When I entered one of the things we aspired to was applying new technologies in the diagnosis of performance of operative lines. This advance is produced in the Continuous Casting, Hot Laminator and now in this yearly exercise, in Sinter, we’re implementing predictive analytics, which will allow us to optimize the functionality of the line.
Another very strong axis is what is associated with security. Video analytics applied to the man-machine interaction. There is a lot of internal development starting from great work with systems. This is how we can see technologies applied to auto-elevators (RFID), for the handling of slabs.
Once more, it seems that Ternium's strength is in our people, in finding alternatives to solving problems. That’s where technology opens the door to consolidate ideas. It allows you to concentrate information, visualize it very simply, handle it very swiftly and make analyses to take the best decisions.
We have gone through very complex management of the plant within the pandemic. How do you see the team now?
I see a motivated team with all the challenges presenting themselves here. Positioned as agents of change and seekers of achievement. I’m convinced that we must continue building a more open organization, generating new leaderships that encourage inclusiveness, incentivizing different opinions, so as to learn from different points of view. I think we are going in a very good way.

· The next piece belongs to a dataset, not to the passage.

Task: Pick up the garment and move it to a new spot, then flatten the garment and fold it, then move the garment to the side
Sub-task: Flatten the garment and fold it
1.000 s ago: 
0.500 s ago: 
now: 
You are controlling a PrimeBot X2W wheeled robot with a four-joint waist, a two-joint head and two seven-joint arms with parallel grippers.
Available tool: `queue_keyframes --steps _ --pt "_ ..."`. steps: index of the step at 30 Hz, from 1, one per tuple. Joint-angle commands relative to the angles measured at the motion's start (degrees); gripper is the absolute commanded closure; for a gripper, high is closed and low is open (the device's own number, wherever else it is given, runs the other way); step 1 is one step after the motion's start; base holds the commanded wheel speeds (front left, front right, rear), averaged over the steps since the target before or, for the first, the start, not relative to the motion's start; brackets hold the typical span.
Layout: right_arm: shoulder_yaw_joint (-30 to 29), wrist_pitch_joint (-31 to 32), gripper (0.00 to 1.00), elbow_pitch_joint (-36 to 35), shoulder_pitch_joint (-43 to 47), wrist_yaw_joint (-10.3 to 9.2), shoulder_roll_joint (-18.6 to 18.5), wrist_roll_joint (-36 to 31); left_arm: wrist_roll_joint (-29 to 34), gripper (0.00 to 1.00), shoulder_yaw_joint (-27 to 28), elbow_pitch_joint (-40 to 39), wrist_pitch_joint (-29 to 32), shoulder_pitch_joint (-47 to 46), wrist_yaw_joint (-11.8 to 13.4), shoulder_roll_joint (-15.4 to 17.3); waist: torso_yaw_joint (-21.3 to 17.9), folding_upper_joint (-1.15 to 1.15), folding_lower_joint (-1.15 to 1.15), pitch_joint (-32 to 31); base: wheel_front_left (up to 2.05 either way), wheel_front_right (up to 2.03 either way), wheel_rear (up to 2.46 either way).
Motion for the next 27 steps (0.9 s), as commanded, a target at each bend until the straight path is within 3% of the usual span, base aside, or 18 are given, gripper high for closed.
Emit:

What characterizes a good leader?
One characteristic is that we need to have the capacity of flexibility and vision of human processes very clearly defined. Getting rid of the idea that the decisions of a leader pass through only one technician. Knowledge is necessary, but it's very far from being sufficient to make a good leader. You need to have empathy, consider the other person, and listen. In the long term, our development is an investment in energy and time. There are moments in our career in which investment is strongly technical and later stops being exclusively technical. You have to start feeding other competencies. This also means to share opinions, asking “How did you see me?” With peers, superiors, with whomever you trust, this is self-development. And I believe that this is what we most need in leadership positions. It’s key to reformulate what competency is.